GABRIEL MIHAI
Inspirée par la Finlande, la France pourrait établir un système de contraventions pour les cas de harcèlement sexuel dès l’an prochain. Une idée qui fait beaucoup jaser et soulève d’importantes questions de procédure.
La secrétaire d’État à l’Égalité entre les femmes et les hommes, Marlène Schiappa, déposera en 2018 un projet de loi contre les violences sexistes et sexuelles. Le gouvernement français a lancé lundi une consultation publique sur ce sujet qui comporte quelques volets. Dont cette idée de pouvoir sanctionner plus facilement et plus rapidement des actes de harcèlement sexuel en remettant des constats d’infraction.
« Les ministres de la Justice et de l’Égalité entre les femmes et les hommes envisagent de créer une nouvelle infraction. L' »outrage sexiste » punirait d’une contravention un acte unique et ponctuel de harcèlement de rue », précise Sarah Koenig, doctorante en droit à l’Université de Sherbrooke qui se trouve actuellement en France. « À mon sens, dit-elle, cette infraction semble intéressante en théorie puisqu’elle permettrait d’étendre le spectre protecteur et répressif des infractions genrées et sexistes. »
La France n’est pas pionnière en la matière : depuis le début de l’année dernière, la police finlandaise peut donner des contraventions dans des cas de harcèlement.
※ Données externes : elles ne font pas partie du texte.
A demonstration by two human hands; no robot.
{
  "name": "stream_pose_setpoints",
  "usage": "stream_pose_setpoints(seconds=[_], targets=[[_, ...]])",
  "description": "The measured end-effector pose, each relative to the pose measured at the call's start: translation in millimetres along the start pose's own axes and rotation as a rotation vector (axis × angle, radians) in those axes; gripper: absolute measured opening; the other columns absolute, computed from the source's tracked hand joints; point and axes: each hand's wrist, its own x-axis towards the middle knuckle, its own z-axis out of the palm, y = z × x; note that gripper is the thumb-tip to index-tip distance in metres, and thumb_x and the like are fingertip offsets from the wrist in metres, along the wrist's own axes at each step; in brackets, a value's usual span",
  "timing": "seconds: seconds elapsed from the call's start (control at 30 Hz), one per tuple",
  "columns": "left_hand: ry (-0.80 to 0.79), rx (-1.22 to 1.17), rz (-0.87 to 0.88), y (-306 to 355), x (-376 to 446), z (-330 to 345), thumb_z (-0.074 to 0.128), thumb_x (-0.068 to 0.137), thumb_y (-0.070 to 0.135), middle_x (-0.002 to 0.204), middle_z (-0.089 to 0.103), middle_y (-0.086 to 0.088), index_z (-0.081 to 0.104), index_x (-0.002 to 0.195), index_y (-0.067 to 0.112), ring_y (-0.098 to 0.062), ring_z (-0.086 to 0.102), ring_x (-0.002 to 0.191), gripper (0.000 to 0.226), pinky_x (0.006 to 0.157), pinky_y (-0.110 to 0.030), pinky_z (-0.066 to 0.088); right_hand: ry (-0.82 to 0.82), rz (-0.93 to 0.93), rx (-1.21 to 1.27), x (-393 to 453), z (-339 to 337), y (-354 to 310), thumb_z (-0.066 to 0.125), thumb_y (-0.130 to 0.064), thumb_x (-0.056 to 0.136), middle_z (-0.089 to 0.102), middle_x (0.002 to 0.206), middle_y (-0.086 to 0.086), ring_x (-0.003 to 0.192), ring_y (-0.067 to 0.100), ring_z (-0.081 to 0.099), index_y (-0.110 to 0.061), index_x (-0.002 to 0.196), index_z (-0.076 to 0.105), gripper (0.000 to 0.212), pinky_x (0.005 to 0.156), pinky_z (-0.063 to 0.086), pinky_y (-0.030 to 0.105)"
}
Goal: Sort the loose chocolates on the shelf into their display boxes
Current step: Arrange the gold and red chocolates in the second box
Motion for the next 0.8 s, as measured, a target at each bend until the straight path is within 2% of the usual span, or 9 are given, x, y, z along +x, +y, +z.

Une contravention pour excès de vitesse est facile à établir. La limite est de 40 km/h. Vous la dépassez, vous avez une contravention. Comment définir l’infraction de harcèlement dont les critères sont subjectifs ? La secrétaire d’État française s’est aventurée sur le chemin délicat des exemples, cette semaine. « On sait très bien à quel moment ça devient de l’intimidation », a dit Marlène Schiappa, en entrevue à la radio. Un étranger qui demande à une femme son numéro 17 fois alors qu’il se trouve à 10 ou 20 cm de son visage mérite une contravention, a-t-elle indiqué. « Je pense, à titre personnel, que siffler une femme dans la rue ne relève pas du harcèlement, mais que c’est le cas lorsqu’on la suit dans le métro, a aussi indiqué Marlène Schiappa dans une entrevue publiée lundi dans le journal La Croix. Dans ce cas, le stress, voire l’intimidation, est évident. »
Quant à son application, d’un point de vue pratique, ce ne sera pas si complexe si le contrevenant est pris sur le fait par la police, dit-elle, ou s’il y a des témoins. Dans ce cas, la police aura la déposition de la plaignante et du ou des témoins. Les choses seront plus compliquées pour un incident se déroulant uniquement entre les deux personnes impliquées.
Quoi qu’il en soit, selon Véronique Fortin, avant d’implanter une telle mesure ici, il faudrait d’abord faire des consultations publiques exhaustives et obtenir l’appui des groupes féministes. « Le harcèlement sexuel est un problème de société qui commande des consultations plus larges », dit cette professeure de droit, heureuse que l’on s’intéresse ainsi à la question, mais inquiète des nombreux pièges que peut poser la mise en place de solutions rapides.
Le harcèlement est un problème systémique, estime-t-elle. Et cela commande une diversité d’actions, comme cette idée de donner des contraventions. « Le harcèlement n’est pas nécessairement un crime, dit d’ailleurs Julie Desrosiers. Ça peut l’être, mais ça exige la répétition d’actes. Ça prend une gravité criminelle. » La tolérance zéro, appuyée par des policiers qui peuvent donner des constats d’infraction, envoie un bon message, dit-elle. « Il faut parfois être créatif quand on veut éliminer des problèmes », dit Julie Desrosiers.
« L’efficacité d’une loi relève parfois de son pouvoir symbolique, dit-elle, plus que de son application. »
Depuis les premières révélations sur l’affaire Weinstein, la parole des femmes sur le harcèlement et les agressions sexuelles se libère. Des dénonciations qui divisent. « Il faut mettre les agresseurs face à leurs responsabilités », estime Françoise Brié, directrice générale de la Fédération nationale solidarité femmes.
« Cela montre que les révélations, qui ont été faites un peu partout, touchent tous les milieux socio-économiques, y compris les milieux politiques, des médias et du cinéma », souligne-t-elle. « On est dans une culture de sexisme dans le pays et c’est aussi la révélation de ce constat ».
Une augmentation des appels qui ressemble à ce que le numéro connaît lors de la campagne de communication à l’occasion de la Journée internationale des droits des femmes. Depuis plusieurs jours, les appels se multiplient au 3919, le numéro national d’écoute et d’orientation destiné aux femmes victimes de violences. « Toutes les formes de violence ont impacté la plateforme d’écoute », explique Françoise Brié.